Copy out the data that comes next, character for character, and leave the images aside.
________________________
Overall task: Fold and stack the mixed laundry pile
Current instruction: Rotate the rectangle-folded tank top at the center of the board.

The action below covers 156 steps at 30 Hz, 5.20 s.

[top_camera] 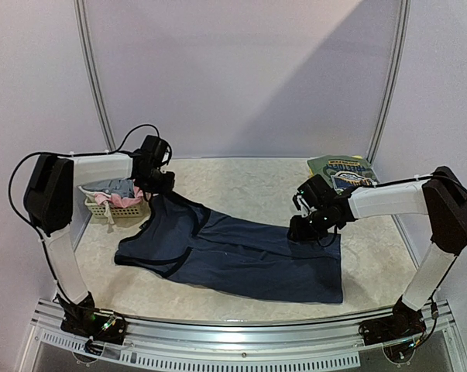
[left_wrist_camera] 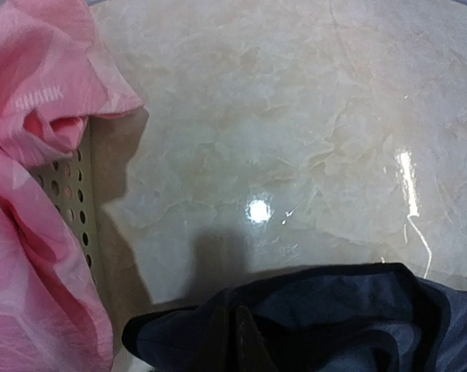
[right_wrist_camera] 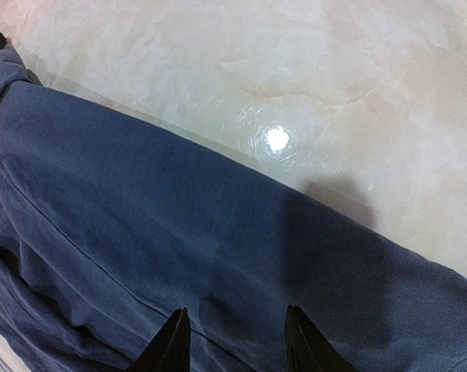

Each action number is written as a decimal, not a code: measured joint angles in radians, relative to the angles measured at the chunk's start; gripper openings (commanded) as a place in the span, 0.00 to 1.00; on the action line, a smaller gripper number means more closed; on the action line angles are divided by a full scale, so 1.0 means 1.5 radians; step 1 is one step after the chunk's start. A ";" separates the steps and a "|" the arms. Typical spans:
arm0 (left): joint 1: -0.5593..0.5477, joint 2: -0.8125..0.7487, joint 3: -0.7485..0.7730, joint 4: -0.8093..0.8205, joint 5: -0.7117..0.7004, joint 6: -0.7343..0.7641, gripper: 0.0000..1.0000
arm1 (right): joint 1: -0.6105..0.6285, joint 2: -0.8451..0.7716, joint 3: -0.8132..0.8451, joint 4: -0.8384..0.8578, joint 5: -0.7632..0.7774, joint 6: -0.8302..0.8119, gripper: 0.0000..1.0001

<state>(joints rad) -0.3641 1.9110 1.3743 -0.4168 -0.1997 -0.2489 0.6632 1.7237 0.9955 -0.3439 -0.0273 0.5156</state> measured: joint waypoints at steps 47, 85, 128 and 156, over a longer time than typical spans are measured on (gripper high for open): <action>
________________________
_Solved exercise:_
Overall task: Fold and stack the mixed laundry pile
Current instruction: Rotate the rectangle-folded tank top at the center of the board.

The action below covers 156 steps at 30 Hz, 5.20 s.

[top_camera] 
[left_wrist_camera] 
[right_wrist_camera] 

Each action number is written as a decimal, not a code: measured joint angles in radians, relative to the angles measured at the chunk's start; gripper openings (commanded) as a place in the span, 0.00 to 1.00; on the action line, a smaller gripper number means more closed; on the action line angles are divided by a full scale, so 1.0 means 1.5 radians; step 1 is one step after the chunk's start. A ";" separates the steps and a "|" the arms. Typical spans:
arm0 (left): joint 1: -0.5593..0.5477, joint 2: -0.8125..0.7487, joint 3: -0.7485..0.7730, joint 4: -0.8093..0.8205, joint 5: -0.7117..0.7004, joint 6: -0.7343..0.7641, gripper: 0.0000..1.0000
arm1 (right): joint 1: -0.6105..0.6285, joint 2: -0.8451..0.7716, joint 3: -0.8132..0.8451, joint 4: -0.8384..0.8578, joint 5: -0.7632..0.7774, joint 6: -0.8302..0.8119, gripper: 0.0000..1.0001

<state>(joints rad) -0.3641 1.9110 1.3743 -0.4168 -0.1997 -0.2489 0.6632 1.7237 0.9955 -0.3439 -0.0273 0.5156</state> measured: joint waypoints at steps 47, 85, 128 and 156, over a longer time than typical spans are measured on (gripper high for open): <action>

With that, the output is complete.